藍子「今日は早く終わってくれるといいんですけど…」

響子「仲がいいのはよいことですけど、もう少しだけ、周りのことを気遣ってほしいなって思いますよね…」

響子・藍子「はぁ…」

P「はぁ…」

P(肇が機嫌を直してくれない…それどころか悪化させてしまった…)

P(それなのに仕事はいつも通りできてしまう自分がかえって恨めしい…)

P(肇が高垣さんの誕生日に手づくりの湯呑みを贈るって聞いて思いついた、高垣さんのラジオにゲスト出演させてもらうって企画は、高垣さんのプロデューサーが2つ返事で了承してくれたからこれでよし)

P(肇は天女ってイメージが強いからグラビアとか写真の仕事が多いけど、仲のいい高垣さんと一緒なら普段の肇がどれだけかわいいかってのをアピールできる絶好のチャンスだ)

P(ありがたいことに高垣さんも肇のことを妹のようにかわいがってくれているし、肇も高垣さんのことを姉のように慕っている。どちらも見た目は美しいのに、話すと意外とお茶目なところがあって共通点も多い。楓さんのファンなら肇にも興味を持ってくれるはず)

P(ついこの間発表された、ユニットの垣根を越えたコラボCDを出すっていう企画にも肇が参加できることになった。気心が知られているとはいえもはや天上人の高垣さんや、同年代アイドルでも絶大な人気を誇る本田さんたちもいて少しばかり荷が重いかもしれないが、肇ならきっとこのチャンスをものにしてくれるだろう)

P(しかし、俺が仕事を始めたタイミングを図ったかのように高森さんと五十嵐さんが入ってきたが、まるで触らぬ神に祟りなしって雰囲気だったな…彼女たちのプロデューサーから伝言を預かっていたけど、それを伝えたらそそくさと出て行ってしまった)

P(神、か…そういえば仕事モードの肇は女神といっても過言ではないよな)

P(いくら肇が女神だといっても、祟られたくはないよな…あ、でも、ただれるのならアリか? って何を考えているんだ俺は)

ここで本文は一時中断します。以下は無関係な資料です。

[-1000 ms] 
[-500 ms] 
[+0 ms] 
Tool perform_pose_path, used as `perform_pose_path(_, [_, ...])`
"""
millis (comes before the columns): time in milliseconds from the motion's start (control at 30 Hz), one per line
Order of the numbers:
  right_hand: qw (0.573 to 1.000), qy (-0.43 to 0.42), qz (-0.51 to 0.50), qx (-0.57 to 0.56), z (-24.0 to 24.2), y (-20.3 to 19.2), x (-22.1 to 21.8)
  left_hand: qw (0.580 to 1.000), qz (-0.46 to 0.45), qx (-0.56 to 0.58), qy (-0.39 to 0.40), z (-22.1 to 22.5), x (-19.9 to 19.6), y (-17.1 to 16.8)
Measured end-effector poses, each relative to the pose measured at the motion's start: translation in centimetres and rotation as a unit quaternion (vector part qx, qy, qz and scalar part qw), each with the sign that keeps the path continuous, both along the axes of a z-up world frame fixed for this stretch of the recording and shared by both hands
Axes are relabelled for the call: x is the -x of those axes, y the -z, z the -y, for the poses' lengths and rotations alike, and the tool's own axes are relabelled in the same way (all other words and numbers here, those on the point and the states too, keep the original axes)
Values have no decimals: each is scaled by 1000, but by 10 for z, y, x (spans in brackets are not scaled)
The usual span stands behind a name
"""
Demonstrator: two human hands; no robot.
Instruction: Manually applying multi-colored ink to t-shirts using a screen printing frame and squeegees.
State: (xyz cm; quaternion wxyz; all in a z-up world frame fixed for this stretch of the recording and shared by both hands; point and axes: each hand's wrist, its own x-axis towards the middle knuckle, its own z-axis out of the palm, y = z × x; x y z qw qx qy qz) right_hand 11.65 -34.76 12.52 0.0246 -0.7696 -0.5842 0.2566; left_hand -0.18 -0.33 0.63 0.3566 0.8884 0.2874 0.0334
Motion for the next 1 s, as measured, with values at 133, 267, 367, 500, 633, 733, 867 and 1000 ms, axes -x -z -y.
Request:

P(肇とならただれた関係よりも、清らかな関係でいたいよな…そういえば誰かが担当をそういう目で見るなんて信じられないって言ってたな。誰だったかな)

P(見れるに決まってるだろ。というより、そういう目でも見れなかったら担当の魅力を最大限に活かしたプロデュースができない。肇の場合は、あまり肌を露出させないほうがむしろ色気が出るんだが)

P(かつての花魁はむしろ肌を出さなかったってのも納得だよな…あ、思い出した。見れないって言ってたのは龍崎さんのプロデューサーだ)

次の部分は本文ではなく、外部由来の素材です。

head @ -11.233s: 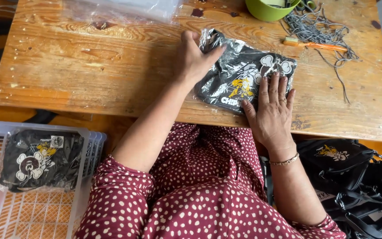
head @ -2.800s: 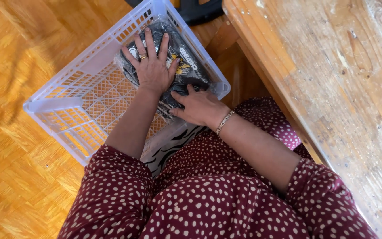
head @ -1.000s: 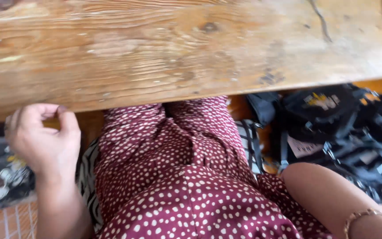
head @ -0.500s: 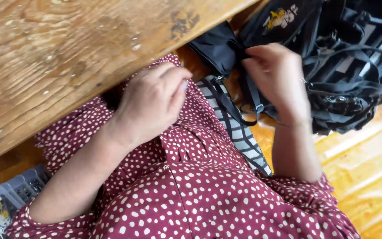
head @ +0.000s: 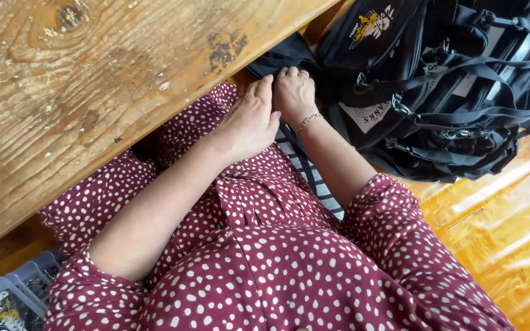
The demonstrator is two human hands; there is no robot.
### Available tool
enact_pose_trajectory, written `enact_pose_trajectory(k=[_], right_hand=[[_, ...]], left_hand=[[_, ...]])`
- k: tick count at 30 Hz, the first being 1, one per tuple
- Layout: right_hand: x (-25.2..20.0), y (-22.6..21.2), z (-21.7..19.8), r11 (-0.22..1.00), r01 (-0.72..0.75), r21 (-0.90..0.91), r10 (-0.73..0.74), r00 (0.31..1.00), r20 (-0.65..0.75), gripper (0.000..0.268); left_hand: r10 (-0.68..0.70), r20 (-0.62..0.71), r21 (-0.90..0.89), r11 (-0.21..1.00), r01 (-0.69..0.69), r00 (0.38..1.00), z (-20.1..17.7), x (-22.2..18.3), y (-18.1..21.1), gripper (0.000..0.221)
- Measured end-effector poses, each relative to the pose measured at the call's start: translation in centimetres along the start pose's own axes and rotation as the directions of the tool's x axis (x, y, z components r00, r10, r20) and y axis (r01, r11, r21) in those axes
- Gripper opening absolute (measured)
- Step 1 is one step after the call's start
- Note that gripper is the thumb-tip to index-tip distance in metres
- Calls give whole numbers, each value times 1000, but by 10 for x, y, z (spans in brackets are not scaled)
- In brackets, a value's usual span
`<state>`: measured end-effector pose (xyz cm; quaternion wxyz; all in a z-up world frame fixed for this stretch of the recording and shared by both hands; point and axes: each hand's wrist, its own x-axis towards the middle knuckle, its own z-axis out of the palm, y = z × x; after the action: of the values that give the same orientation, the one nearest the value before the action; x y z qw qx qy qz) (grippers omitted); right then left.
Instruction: Cleaning a black shoulder bag with a small brush and sorting packaged items into a crate.
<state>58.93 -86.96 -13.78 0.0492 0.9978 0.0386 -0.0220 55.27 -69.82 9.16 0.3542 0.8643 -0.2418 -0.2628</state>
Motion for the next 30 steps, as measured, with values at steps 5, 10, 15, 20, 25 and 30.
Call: enact_pose_trajectory(k=[5, 10, 15, 20, 25, 30], right_hand=[[-12, 19, -24, 989, 76, -124, -102, 969, -226, 16], [-58, 58, -147, 980, 49, 195, -61, 997, 56, 13], [-102, 91, -292, 913, -61, 404, -134, 890, 436, 15], [-127, 91, -372, 802, -81, 591, -262, 842, 471, 19], [-127, 48, -416, 485, -144, 863, -407, 836, 368, 22], [-116, -26, -436, 32, -199, 980, -337, 920, 198, 33]], left_hand=[[-19, -46, -12, 1000, 18, 999, -14, -11, -6, 67], [29, -122, 29, 999, -25, 992, -41, -54, 26, 66], [236, -178, 77, 971, -226, 955, -44, -73, 11, 103], [237, -122, -213, 942, -258, 964, -85, -102, 21, 77], [287, -218, -380, 855, -352, 933, -147, -154, 20, 20], [274, -591, -163, 880, -446, 758, -196, -208, 8, 21]])
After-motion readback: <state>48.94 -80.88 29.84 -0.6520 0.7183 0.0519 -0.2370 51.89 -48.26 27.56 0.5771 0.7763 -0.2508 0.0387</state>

P(あんなに無垢で幼い子をそういう目で見てたらかえって問題だよな…佐々木さんのプロデューサーは見れないのかって驚いてたが)

P(って、俺は何をしてるんだろうな…ラジオに出て、CDも出せるっていう大事な時期に、あほみたいなことを言って肇との関係を悪くして)

P「はぁ…ん?」

P(いつの間にか湯呑みが空になってた…いつもは空になるタイミングで肇がお茶を注いでくれてたんだよな…仕方ない、あとで注いでくるか)

P「はぁ…」

肇「…お茶、注ぎましょうか?」

P「はぁ…ん? は、肇!?」

肇「…いらないのでしたら、急須はかたしてきますが」

P「もらうよ、もらう!」

肇「分かりました。…ですが、その前に」

P「?」

肇「反省して、いただけましたか?」

P「うっ…。はい。すみませんでした」

肇「じゃあ私がなぜ怒っていたか、分かりますか?」

P「それは…それは、子どもみたいな下ネタを…」

肇「それもそうですが…あまり名前を、変な風に言ってほしくなかったからです」

P「…」

肇「私にとって肇という名前が特別なのは、前にお話した通りです」

P「ごめん」

肇「からかわれるのは、その…嫌いでは、ありませんが、別の方法がよかったです」

肇「それと、その…私と、姫…いえ、そういうことがお望みでしたら…。2年。…2年だけ、待っていてください」

後日

ちひろ(この間Pさんから送られてきた資料だけど、タイトルが『花魁肇~爛れた女神に触られたい~』って、あの人、疲れてるのかしら…)


 以上です。

 肇ちゃんのファンと担当の間をうろついている身ではありますが、少しでも肇ちゃんのかわいさを表現できていればな、と思いながら書きました。肇ちゃんの声が聞ける日が待ち遠しいです。